Practical advice for New Mexico self-employed taxpayers: pay both federal and state estimates on the same quarterly schedule (April 15, June 15, September 15, January 15). File your federal payment via IRS Direct Pay and your state payment via New Mexico TAP. Keep records of every payment — both agencies can request proof if the safe-harbor math is challenged later.

Estimated tax

Paying New Mexico estimated taxes — what to know

Four New Mexico-specific procedural items that trip up first-year filers:

  • Use Form PIT-ES. Form PIT-ES is New Mexico's estimated tax voucher for self-employed individuals. You can file via TRD's online portal (New Mexico TAP) for free direct-debit payments, or mail a check with the paper voucher. Online submissions confirm immediately; paper takes 7-10 business days.
  • New Mexico's top marginal rate is 5.9%. Plan your quarterly estimates by applying your effective New Mexico rate (usually lower than 5.9% for most freelancers, but higher than zero) on top of your federal tax. The state portion typically lands between 2% and 7% of net SE income depending on bracket position.
  • State return starts from federal AGI. Most New Mexico freelancers don't realize that the state return uses federal AGI as the starting point, then applies state-specific modifications. Get your federal Schedule C right first — every error there flows downstream to your New Mexico return.
  • New Mexico contact: New Mexico Taxation and Revenue Department. If you have a specific question about your state estimated taxes — payment confirmations, address corrections, refund tracking — go directly to TRD via their online portal.
New Mexico-specific quirk

New Mexico-specific quirk freelancers miss

New Mexico levies a Gross Receipts Tax (5.125% state + local up to 4%) on most services — including freelance professional services. This is the freelancer's biggest NM tax surprise: even if you pay $0 income tax, you may owe GRT on your billings.

Common filing mistakes

Common filing mistakes New Mexico freelancers make

Five common errors that bite New Mexico freelancers at filing time:

  • Paying federal estimates but skipping state.
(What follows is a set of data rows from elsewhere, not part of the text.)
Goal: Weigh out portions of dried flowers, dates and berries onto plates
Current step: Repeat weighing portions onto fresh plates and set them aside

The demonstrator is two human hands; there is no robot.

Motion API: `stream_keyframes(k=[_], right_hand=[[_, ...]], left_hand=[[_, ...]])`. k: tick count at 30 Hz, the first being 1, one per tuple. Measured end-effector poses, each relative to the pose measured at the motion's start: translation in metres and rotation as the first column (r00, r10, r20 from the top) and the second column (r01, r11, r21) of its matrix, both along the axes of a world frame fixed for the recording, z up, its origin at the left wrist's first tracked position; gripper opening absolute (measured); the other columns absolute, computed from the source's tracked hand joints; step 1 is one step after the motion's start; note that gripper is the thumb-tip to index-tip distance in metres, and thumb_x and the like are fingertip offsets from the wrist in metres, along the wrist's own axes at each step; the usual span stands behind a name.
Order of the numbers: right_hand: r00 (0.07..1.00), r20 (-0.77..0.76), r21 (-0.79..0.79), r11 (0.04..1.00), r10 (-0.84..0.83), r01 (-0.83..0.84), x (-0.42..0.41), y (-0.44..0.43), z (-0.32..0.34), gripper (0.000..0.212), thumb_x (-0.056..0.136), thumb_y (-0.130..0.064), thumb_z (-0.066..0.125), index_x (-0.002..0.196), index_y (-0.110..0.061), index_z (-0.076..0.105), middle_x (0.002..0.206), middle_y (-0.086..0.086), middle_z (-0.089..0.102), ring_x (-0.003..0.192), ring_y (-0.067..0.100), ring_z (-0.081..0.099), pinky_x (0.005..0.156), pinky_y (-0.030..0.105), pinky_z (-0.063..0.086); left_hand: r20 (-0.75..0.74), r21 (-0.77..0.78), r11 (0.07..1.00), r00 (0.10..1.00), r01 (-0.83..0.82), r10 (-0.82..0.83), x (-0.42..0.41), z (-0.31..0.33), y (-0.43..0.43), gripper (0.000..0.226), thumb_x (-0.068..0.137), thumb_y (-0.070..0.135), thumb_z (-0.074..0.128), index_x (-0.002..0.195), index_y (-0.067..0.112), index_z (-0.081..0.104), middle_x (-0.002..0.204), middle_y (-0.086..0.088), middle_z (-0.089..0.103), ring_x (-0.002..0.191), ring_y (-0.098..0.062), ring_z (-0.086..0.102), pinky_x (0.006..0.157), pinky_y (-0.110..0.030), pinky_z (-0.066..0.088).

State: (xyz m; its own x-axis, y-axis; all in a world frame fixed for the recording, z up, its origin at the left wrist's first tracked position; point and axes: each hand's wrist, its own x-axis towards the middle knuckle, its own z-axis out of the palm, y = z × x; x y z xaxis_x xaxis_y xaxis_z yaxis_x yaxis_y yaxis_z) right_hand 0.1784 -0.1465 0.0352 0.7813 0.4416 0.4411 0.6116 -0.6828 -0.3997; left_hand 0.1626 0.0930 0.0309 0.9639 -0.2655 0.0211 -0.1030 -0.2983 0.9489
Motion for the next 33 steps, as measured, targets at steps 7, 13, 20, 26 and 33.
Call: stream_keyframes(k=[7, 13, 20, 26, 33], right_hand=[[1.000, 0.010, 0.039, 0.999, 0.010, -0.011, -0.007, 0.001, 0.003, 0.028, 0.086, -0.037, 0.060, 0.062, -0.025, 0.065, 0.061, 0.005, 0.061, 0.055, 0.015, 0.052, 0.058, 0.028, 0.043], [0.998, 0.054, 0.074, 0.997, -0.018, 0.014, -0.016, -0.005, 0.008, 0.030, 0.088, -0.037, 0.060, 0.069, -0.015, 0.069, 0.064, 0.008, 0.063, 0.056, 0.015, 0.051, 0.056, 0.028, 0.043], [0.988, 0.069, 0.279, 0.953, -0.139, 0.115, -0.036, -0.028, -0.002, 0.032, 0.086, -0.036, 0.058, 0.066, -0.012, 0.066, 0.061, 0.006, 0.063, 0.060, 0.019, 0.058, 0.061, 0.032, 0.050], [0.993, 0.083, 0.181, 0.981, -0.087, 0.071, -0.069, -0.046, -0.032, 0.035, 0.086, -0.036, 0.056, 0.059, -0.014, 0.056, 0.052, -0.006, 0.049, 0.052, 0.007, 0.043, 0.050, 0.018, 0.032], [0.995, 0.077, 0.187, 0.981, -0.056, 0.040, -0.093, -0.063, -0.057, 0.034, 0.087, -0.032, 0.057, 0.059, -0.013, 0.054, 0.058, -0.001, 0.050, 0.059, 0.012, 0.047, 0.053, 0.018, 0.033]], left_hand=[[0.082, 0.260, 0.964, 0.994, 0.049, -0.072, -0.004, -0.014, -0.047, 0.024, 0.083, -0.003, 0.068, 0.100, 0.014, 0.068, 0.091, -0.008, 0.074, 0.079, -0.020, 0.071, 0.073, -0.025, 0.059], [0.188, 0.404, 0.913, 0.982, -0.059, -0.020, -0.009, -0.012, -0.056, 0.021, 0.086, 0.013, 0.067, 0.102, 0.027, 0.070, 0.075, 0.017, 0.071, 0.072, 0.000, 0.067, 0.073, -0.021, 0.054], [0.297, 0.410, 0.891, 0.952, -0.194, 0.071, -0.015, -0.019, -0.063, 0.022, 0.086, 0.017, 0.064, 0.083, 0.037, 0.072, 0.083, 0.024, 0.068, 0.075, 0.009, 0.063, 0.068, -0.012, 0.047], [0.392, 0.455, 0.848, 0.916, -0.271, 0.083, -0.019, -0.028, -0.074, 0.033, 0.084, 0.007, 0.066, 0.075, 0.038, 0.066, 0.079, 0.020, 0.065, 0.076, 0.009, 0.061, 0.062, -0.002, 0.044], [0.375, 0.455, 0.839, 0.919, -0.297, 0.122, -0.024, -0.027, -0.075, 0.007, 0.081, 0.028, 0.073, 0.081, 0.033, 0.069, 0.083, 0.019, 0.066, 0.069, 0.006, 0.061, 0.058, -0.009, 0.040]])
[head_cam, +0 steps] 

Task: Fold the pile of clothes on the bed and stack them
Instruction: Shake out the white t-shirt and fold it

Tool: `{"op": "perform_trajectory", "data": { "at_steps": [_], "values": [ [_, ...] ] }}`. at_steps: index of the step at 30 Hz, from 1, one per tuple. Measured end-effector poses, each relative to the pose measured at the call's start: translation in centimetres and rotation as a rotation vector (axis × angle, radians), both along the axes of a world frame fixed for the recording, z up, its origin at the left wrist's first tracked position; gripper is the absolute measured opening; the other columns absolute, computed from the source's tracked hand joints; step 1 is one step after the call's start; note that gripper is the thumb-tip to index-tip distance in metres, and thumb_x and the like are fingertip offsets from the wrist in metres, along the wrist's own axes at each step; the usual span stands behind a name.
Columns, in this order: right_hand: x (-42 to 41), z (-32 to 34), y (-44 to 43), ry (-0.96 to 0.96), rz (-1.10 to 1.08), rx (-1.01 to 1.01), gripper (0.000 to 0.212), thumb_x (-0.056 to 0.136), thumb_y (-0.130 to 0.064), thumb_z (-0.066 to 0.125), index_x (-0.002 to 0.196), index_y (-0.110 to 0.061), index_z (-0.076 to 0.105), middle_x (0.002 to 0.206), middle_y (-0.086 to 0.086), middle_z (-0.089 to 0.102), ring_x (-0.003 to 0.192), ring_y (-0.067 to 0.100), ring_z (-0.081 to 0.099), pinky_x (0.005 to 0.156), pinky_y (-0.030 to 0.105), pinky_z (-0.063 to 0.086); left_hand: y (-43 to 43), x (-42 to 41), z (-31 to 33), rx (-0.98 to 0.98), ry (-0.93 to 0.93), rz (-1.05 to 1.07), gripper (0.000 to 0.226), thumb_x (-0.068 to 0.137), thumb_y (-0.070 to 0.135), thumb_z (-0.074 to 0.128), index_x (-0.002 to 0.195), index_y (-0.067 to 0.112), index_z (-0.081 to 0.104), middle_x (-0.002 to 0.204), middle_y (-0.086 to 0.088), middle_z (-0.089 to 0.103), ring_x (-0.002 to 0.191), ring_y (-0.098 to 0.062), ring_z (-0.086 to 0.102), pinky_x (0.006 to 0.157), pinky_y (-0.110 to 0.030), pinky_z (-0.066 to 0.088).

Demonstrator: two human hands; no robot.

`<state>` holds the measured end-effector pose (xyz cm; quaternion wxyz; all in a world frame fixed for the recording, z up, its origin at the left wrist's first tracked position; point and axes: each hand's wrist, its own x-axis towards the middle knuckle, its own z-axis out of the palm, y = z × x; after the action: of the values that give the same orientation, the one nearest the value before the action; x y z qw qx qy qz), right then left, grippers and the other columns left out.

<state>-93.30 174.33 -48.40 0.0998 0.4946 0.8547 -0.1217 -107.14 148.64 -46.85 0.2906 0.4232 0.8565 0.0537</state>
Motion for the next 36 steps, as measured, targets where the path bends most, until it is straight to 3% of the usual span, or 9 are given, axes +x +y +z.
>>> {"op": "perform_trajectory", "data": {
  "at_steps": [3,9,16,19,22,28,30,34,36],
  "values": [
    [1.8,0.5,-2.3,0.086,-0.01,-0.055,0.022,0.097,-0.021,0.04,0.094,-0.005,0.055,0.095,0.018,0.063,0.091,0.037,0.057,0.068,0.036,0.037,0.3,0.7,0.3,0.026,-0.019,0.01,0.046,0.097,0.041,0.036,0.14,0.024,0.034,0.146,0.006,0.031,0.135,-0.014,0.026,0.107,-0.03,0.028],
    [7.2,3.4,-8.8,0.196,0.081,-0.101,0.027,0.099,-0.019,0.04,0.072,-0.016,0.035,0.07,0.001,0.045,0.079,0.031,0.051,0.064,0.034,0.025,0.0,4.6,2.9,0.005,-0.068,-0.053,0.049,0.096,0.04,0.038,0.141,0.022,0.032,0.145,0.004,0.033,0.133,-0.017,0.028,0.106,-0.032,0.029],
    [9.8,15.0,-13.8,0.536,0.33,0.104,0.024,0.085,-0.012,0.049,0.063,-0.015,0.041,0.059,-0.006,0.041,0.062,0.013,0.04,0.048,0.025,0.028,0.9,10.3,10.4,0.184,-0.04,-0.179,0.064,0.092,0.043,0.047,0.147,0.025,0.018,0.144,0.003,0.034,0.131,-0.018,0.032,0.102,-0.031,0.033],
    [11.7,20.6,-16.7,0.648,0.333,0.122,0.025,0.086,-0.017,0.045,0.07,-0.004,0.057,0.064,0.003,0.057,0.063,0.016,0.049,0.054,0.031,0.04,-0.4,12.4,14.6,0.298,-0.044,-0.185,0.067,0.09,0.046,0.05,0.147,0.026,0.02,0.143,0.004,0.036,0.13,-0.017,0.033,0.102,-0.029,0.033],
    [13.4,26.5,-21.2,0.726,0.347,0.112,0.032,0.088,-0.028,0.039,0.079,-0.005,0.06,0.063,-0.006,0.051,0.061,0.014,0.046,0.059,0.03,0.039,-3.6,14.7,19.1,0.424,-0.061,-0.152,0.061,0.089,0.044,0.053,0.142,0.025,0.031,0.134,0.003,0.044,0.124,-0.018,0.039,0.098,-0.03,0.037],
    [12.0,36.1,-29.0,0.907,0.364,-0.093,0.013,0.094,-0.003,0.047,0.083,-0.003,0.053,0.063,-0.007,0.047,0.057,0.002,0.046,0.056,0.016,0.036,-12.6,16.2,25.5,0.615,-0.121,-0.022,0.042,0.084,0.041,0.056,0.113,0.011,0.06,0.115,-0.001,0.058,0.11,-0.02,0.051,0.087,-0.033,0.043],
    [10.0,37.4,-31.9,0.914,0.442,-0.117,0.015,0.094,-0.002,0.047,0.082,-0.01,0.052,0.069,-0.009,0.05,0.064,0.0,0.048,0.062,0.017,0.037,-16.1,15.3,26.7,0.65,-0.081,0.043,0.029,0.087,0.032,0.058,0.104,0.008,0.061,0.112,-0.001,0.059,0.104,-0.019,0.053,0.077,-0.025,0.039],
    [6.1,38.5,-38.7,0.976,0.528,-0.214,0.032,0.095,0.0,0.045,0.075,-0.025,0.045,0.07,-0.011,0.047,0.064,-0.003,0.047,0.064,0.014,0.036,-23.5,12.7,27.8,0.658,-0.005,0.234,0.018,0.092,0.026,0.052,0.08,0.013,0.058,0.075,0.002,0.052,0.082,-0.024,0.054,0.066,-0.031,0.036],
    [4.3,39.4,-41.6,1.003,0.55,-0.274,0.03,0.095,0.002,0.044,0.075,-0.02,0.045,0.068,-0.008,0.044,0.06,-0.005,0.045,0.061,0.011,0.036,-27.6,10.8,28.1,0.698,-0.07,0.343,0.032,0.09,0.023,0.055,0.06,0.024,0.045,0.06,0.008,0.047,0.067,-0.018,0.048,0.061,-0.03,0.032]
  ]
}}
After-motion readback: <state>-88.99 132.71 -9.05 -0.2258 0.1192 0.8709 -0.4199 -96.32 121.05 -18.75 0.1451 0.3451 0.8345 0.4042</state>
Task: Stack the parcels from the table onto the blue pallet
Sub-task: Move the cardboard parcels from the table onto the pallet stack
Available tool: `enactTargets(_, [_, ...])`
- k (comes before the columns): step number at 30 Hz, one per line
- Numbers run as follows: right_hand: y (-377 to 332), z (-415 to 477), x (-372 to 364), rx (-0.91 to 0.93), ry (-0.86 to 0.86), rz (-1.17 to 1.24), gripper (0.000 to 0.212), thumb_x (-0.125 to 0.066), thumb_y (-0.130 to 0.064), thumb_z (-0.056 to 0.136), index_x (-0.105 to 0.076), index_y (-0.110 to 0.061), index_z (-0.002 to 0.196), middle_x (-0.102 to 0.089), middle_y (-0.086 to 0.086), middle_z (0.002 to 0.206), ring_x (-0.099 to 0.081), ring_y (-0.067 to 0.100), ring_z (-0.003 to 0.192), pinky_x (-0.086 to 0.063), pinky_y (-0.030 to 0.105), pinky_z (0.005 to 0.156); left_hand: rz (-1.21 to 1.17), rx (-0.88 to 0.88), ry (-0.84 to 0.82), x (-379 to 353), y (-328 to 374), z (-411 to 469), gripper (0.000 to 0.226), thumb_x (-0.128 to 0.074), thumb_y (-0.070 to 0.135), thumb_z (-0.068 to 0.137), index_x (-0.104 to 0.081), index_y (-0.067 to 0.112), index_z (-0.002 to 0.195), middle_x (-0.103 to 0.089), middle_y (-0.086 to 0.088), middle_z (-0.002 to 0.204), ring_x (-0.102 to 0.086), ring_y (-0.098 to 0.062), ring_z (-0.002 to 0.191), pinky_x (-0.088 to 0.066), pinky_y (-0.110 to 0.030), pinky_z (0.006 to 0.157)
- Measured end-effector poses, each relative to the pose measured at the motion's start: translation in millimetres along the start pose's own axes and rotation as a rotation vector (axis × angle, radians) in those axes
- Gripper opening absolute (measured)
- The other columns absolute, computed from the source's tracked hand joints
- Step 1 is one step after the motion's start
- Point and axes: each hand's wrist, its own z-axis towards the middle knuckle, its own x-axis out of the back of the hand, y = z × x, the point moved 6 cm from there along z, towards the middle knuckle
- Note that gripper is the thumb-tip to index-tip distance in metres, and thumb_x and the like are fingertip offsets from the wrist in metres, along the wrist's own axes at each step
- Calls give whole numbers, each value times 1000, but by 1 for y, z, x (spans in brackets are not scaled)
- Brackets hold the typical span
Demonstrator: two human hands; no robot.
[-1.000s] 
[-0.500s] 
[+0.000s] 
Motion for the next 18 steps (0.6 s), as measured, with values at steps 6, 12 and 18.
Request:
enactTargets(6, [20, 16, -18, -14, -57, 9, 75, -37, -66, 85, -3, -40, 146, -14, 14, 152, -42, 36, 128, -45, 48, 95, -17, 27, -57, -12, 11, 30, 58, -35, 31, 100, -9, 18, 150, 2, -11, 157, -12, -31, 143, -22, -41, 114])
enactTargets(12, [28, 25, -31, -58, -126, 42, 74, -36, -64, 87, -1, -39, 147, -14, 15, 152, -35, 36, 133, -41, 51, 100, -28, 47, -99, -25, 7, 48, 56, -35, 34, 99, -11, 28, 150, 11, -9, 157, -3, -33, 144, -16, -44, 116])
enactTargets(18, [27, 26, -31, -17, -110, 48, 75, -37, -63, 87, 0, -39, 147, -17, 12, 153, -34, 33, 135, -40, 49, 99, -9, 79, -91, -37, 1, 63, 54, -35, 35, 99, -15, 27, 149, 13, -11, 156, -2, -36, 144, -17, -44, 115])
The federal safe harbor doesn't protect you from a New Mexico state underpayment penalty. Both calendars need to be paid on the same quarterly schedule.
  • Forgetting the 15.3% SE tax. SE tax (12.4% Social Security + 2.9% Medicare on 92.35% of net SE earnings) is in addition to federal income tax AND New Mexico state tax. First-year self-employed filers routinely overlook this 15.3% margin.
  • Using gross income instead of net for estimates. Both federal and New Mexico tax apply to your net SE income after deductions, not your gross receipts. Treating gross income as taxable inflates your quarterly payment by 20-40%.
  • Missing the New Mexico-specific quirk. New Mexico has a top rate at 5.9% (consolidated 6 brackets into 5 per HB 252). This catches first-year filers because federal-tax software often doesn't surface state-specific quirks.
  • Not tracking conformity differences. NM conforms to federal QBI deduction. Misalignments between federal and state taxable income are the most common source of surprise state tax bills.
Deductions

Common deductions for New Mexico freelancers

  • New Mexico allows the same business expenses (home office, mileage, software, etc.) as federal.
  • Half of SE tax is deductible federally; check New Mexico's rules for state conformity.
  • NM conforms to federal QBI deduction.
  • Self-employed health insurance premiums are deductible federally.